_GIVEN ENTRIES_:
[Start of Attachment]

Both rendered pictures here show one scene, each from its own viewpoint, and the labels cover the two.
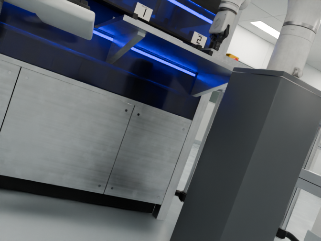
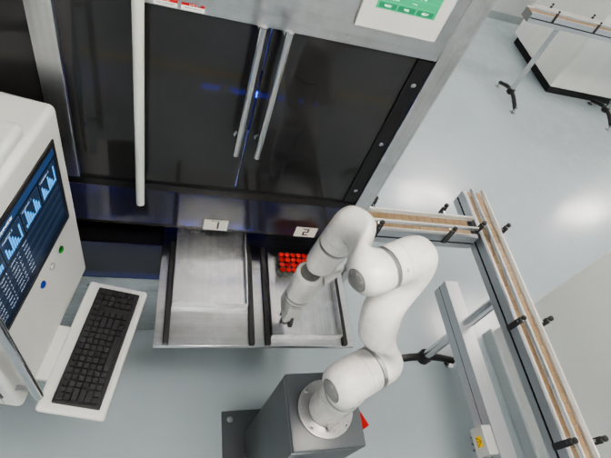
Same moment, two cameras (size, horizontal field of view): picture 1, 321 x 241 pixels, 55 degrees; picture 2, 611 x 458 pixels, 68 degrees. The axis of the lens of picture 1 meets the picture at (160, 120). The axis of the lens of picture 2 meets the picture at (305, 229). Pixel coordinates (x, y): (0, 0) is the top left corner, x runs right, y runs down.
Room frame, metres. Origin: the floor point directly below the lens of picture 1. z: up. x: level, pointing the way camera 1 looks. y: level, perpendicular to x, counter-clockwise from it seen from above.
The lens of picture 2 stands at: (0.55, -0.05, 2.36)
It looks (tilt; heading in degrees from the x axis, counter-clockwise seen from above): 50 degrees down; 1
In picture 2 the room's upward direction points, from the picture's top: 25 degrees clockwise
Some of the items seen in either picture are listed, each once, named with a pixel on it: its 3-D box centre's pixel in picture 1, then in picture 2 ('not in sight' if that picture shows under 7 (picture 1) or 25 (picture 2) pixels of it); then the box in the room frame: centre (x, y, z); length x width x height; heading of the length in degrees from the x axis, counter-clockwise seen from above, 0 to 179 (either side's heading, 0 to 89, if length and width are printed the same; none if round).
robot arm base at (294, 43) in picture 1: (289, 56); (334, 401); (1.13, -0.36, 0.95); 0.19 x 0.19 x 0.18
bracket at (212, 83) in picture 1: (213, 87); not in sight; (1.54, -0.19, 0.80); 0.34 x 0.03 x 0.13; 26
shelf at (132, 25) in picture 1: (176, 54); (255, 285); (1.44, 0.03, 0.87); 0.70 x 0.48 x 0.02; 116
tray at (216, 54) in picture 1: (212, 62); (302, 294); (1.48, -0.14, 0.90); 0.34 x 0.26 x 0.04; 26
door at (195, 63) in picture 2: not in sight; (164, 109); (1.43, 0.44, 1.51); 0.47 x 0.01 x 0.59; 116

[End of Attachment]

_WHAT THE EXERCISE ASKS_: Print the listing verbatim, images excluded.

_SOLUTION TO THIS PROBLEM_:
Both rendered pictures here show one scene, each from its own viewpoint, and the labels cover the two.
Same moment, two cameras (size, horizontal field of view): picture 1, 321 x 241 pixels, 55 degrees; picture 2, 611 x 458 pixels, 68 degrees. The axis of the lens of picture 1 meets the picture at (160, 120). The axis of the lens of picture 2 meets the picture at (305, 229). Pixel coordinates (x, y): (0, 0) is the top left corner, x runs right, y runs down.
Room frame, metres. Origin: the floor point directly below the lens of picture 1. z: up. x: level, pointing the way camera 1 looks. y: level, perpendicular to x, counter-clockwise from it seen from above.
The lens of picture 2 stands at: (0.55, -0.05, 2.36)
It looks (tilt; heading in degrees from the x axis, counter-clockwise seen from above): 50 degrees down; 1
In picture 2 the room's upward direction points, from the picture's top: 25 degrees clockwise
Some of the items seen in either picture are listed, each once, named with a pixel on it: its 3-D box centre's pixel in picture 1, then in picture 2 ('not in sight' if that picture shows under 7 (picture 1) or 25 (picture 2) pixels of it); then the box in the room frame: centre (x, y, z); length x width x height; heading of the length in degrees from the x axis, counter-clockwise seen from above, 0 to 179 (either side's heading, 0 to 89, if length and width are printed the same; none if round).
robot arm base at (294, 43) in picture 1: (289, 56); (334, 401); (1.13, -0.36, 0.95); 0.19 x 0.19 x 0.18
bracket at (212, 83) in picture 1: (213, 87); not in sight; (1.54, -0.19, 0.80); 0.34 x 0.03 x 0.13; 26
shelf at (132, 25) in picture 1: (176, 54); (255, 285); (1.44, 0.03, 0.87); 0.70 x 0.48 x 0.02; 116
tray at (216, 54) in picture 1: (212, 62); (302, 294); (1.48, -0.14, 0.90); 0.34 x 0.26 x 0.04; 26
door at (195, 63) in picture 2: not in sight; (164, 109); (1.43, 0.44, 1.51); 0.47 x 0.01 x 0.59; 116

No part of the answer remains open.